Tara Monsod grew up in Palmdale, outside Los Angeles, but spent a big part of her youth in the San Fernando Valley. In San Diego, she worked at Juniper and Ivy, and in 2020, the Filipina worked as a sous chef at Animae, a San Diego-based Filipino steakhouse. In 2021, she replaced renowned chef Nate Appleman as executive chef there. Since rising to her role, she’s made it her mission to diversify the staff and bring fine-dining Filipino cuisine to the area. For this edition of Voices in Food, Monsod talked to Garin Pirnia about changing the culture of the restaurant, and, as a member of the LGBTQ community, how we need to talk to one another more.
Before me, you had two white guys doing Asian food [at Animae]. I respect both of them and their craft. Chef Nate was very knowledgeable with Asian food. But at the same time, it’s very different when you have an Asian person making Asian food. And with any culture, when you start to create food that you grew up with, it hits differently, right?
Brian Malarkey is the owner of Animae.
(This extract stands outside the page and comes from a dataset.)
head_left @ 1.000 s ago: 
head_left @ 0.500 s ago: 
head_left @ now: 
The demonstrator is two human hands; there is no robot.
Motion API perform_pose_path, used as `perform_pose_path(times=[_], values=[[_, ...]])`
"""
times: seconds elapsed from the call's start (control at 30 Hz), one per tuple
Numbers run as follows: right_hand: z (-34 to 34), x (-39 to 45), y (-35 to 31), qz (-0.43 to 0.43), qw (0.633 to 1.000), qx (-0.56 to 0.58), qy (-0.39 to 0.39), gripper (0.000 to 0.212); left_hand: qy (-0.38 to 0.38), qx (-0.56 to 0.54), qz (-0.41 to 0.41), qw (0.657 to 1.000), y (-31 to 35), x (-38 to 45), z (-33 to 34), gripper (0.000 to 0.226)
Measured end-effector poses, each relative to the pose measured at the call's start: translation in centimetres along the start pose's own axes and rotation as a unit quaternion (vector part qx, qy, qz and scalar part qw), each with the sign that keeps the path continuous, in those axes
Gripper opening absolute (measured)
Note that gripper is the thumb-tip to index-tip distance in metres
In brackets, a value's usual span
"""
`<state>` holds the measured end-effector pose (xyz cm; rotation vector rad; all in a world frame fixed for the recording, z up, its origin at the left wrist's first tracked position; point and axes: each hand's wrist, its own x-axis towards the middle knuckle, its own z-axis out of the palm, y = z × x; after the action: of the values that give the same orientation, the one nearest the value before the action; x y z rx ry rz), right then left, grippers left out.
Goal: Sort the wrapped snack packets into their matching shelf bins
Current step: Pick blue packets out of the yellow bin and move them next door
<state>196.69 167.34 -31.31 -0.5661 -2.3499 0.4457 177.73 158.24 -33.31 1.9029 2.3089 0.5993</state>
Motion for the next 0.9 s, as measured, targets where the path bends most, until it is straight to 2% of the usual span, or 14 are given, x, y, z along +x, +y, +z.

As time went on, him being the face of the restaurant kind of diminished. And then my face became more representative of Animae versus his. Some people who don’t know me, they’re like, “Oh, it’s Brian Malarkey’s restaurant.” But he is very good at giving love to his chefs and saying, “It’s not me. This is actually the executive chef.”
I think because I’ve become more of the face, the diversity in the dining room and in the staffing has changed tremendously.
I think culture is probably the biggest thing that I’ve changed at the restaurant. Everybody’s welcome [to work] in the restaurant — sex, gender, ethnicity, whatever. As long as you’re a nice person and you work hard, you’re welcome. And if you’re not about that, then usually you naturally weed yourself out.
“I feel like people have a false sense of what a gay person is. But in the end, people are people. Sexual orientation is a social construct.”
I’m very proud to be part of the LGBTQ community, but it also doesn’t change who you are. You’re a person, and your sexual orientation can’t decide what you’re capable of, [or make] you a bad person. There are people who aren’t part of the LGBTQ community who are not good human beings. So the fact people are putting people into a category is very unfair, and not allowing people to be themselves is very unfair. It’s not even [about] sexual orientation or even ethnicity. I don’t mind labels. I’m just a person. But if [a label] represents a community and empowers a community, I’m all about it.
For you to tell me that I’m not allowed to get married when I want a simple right is ridiculous. People fight for those rights. It’s a shame people work so hard to get ahead so that people can live their life freely, because we do live in the United States. I think it’s a shame that we are, in a sense, going backward. A lot of people who [want to ban] talking about sexual orientation lack education, or maybe it’s fear. It’s like we’re contagious or something. When you don’t know something, then obviously you are afraid of it.
But as somebody with a platform, I’m very unapologetic about who I am. I didn’t realize the effect I have on people just being the person that I am. Because luckily we live in California, where being judged as gay or lesbian is a little more minimal versus if I were to go to Kentucky, where my sexual orientation might be judged before my character or my skill set. I’ve always been a person open to have conversation about it versus an argument, because I feel like people have a false sense of what a gay person is. But in the end, people are people. Sexual orientation is a social construct.
In the end, I’m a chef who works hard to get to where they’re at. Have I had obstacles being LGBTQ? Yes and no. But when you find a support system, you live your life and not let being gay be your sole identity. I check a lot of boxes, which I feel is why people kind of gravitate toward me. So whatever motivates you or inspires you, I’m here for it.
I am very proud to be brown. I’m very proud to have the beliefs in our culture. Every culture has certain things that are a part of them that holds you grounded. Those are the good parts of being brown or being gay or being Asian that are empowering, and I’m willing to have that common ground with other people so they feel represented.